Mm, I do think that's an oversimplification. Let me clarify.

I don't think hardware performance should be _completely_ disregarded
- - merely that it shouldn't be a _primary_ consideration for us (as it
clearly is, for - for example - NIST & NSA, due to their own needs).

• The vast majority of users overall use software crypto
  implementations. That will probably continue, although the exact
  proportion may change. (Heartbleed may indeed encourage increased HSM
  adoption.)

• Many 'hardware crypto' implementations (HSMs/smartcards/etc) I've
  seen myself more closely resemble, or literally are, microcontrollers/
  microprocessors running highly specialist firmware. This approach has
  several advantages: much greater algorithmic agility versus "glacial"
  hardware cycles via firmware updates; the ability for more
  comprehensive side-channel protection; the potential for
  'correctness' proofs of the software, etc.

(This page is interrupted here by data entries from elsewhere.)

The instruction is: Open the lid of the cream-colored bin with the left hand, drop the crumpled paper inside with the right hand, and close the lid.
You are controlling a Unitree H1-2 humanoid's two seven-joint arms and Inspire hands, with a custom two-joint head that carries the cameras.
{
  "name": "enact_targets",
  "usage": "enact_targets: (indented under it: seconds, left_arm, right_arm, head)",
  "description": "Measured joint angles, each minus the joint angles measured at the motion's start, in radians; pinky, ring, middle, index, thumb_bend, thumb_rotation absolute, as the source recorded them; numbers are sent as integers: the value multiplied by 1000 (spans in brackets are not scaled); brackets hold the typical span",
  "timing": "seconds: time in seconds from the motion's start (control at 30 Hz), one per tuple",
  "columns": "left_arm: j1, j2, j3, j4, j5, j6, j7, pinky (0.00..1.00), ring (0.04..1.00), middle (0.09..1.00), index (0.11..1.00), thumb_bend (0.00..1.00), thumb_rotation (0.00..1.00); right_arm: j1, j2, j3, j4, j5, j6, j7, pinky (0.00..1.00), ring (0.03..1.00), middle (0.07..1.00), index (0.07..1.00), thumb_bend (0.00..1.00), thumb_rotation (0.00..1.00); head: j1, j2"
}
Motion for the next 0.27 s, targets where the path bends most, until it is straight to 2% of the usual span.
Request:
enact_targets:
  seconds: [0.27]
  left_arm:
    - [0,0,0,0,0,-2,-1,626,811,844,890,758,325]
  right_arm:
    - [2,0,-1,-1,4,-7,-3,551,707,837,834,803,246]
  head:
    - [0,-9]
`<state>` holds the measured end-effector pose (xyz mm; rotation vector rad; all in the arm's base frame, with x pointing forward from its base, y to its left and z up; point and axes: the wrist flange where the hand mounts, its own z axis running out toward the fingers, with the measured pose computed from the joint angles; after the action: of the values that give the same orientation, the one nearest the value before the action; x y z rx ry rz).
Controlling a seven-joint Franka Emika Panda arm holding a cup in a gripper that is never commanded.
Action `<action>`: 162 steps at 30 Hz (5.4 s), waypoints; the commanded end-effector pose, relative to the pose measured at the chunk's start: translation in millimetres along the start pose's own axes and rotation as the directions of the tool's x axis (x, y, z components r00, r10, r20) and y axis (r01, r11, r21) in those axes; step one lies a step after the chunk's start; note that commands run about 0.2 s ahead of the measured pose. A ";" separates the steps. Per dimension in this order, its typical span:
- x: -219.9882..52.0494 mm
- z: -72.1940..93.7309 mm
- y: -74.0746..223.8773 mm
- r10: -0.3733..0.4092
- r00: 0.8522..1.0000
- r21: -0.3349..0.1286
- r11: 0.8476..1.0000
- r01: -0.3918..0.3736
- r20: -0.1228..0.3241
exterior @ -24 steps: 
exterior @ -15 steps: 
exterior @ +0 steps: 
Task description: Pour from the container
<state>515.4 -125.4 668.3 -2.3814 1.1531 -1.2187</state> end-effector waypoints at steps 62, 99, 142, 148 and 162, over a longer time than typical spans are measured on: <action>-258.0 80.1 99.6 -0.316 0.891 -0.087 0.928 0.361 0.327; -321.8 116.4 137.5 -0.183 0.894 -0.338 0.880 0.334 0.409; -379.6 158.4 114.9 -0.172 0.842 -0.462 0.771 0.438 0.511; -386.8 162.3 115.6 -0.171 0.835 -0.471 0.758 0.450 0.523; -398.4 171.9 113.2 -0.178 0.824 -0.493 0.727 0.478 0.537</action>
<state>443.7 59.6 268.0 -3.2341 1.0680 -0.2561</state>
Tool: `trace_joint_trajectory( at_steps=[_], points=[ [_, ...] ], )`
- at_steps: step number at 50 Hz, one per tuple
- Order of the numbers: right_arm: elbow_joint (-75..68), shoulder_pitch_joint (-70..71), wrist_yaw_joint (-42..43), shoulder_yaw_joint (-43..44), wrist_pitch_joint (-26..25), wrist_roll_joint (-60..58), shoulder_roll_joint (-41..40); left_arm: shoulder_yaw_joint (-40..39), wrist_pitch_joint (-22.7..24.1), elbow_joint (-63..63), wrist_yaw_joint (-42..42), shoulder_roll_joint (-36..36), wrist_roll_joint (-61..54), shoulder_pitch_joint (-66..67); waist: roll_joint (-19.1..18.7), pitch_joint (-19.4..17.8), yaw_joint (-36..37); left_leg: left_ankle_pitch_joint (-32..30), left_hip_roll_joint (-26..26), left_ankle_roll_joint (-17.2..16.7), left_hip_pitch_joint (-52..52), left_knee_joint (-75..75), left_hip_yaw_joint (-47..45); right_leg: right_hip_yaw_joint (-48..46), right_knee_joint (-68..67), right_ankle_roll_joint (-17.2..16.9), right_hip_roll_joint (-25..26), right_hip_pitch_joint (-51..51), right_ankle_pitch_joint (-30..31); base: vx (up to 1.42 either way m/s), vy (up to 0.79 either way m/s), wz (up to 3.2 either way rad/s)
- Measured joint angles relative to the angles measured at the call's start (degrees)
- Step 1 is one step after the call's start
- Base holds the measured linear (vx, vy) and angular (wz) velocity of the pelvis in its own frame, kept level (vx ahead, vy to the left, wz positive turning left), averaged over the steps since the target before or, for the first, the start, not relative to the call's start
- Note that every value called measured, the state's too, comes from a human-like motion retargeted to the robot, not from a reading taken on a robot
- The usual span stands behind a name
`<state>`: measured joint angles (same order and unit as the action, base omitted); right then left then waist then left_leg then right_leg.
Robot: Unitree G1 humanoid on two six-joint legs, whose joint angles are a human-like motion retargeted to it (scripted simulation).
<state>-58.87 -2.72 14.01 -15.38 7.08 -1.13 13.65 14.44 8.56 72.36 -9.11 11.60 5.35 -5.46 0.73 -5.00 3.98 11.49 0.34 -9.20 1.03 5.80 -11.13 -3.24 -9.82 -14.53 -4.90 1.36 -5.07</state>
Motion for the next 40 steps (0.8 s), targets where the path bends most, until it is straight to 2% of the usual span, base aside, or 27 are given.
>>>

• Use of actual fixed-function hardware crypto's relatively rare.
  There's lots of (no offence intended) earlier generations of hardware
  with a few conservative iterative changes. (e.g. Hardware RSA/3DES
  /SHA-1/AES, but firmware secp224r1 & secp256r1, to give one concrete
  example: the firmware's actually faster, and I would say has a lower
  side-channel profile.)

• I think any such device implementing anything we choose is most
  likely to be either a brand-new fixed-function implementation (such
  as the X25519 one contributed to cryptech.is?) - in which case it
  isn't glued to a side-channel defence which performs well only with
  random primes (...not even Solinas primes? Hmm...), but can use _new_
  ones which work with whatever we do choose - or it's going to do it
  in the firmware because fixed-function hardware often tends to be,
  fairly, well... _fixed_.

I don't think we should consider ourselves needlessly hobbled by
inflexible, legacy hardware implementations: they are not really our
new recommendations' primary target audience, as much as software is -
and if hardware is, it's likely to be _new_ generations of hardware,
not the old stuff.

So let's pick something which performs well in both software _and_
hardware - and that weighs against random primes, in my estimation.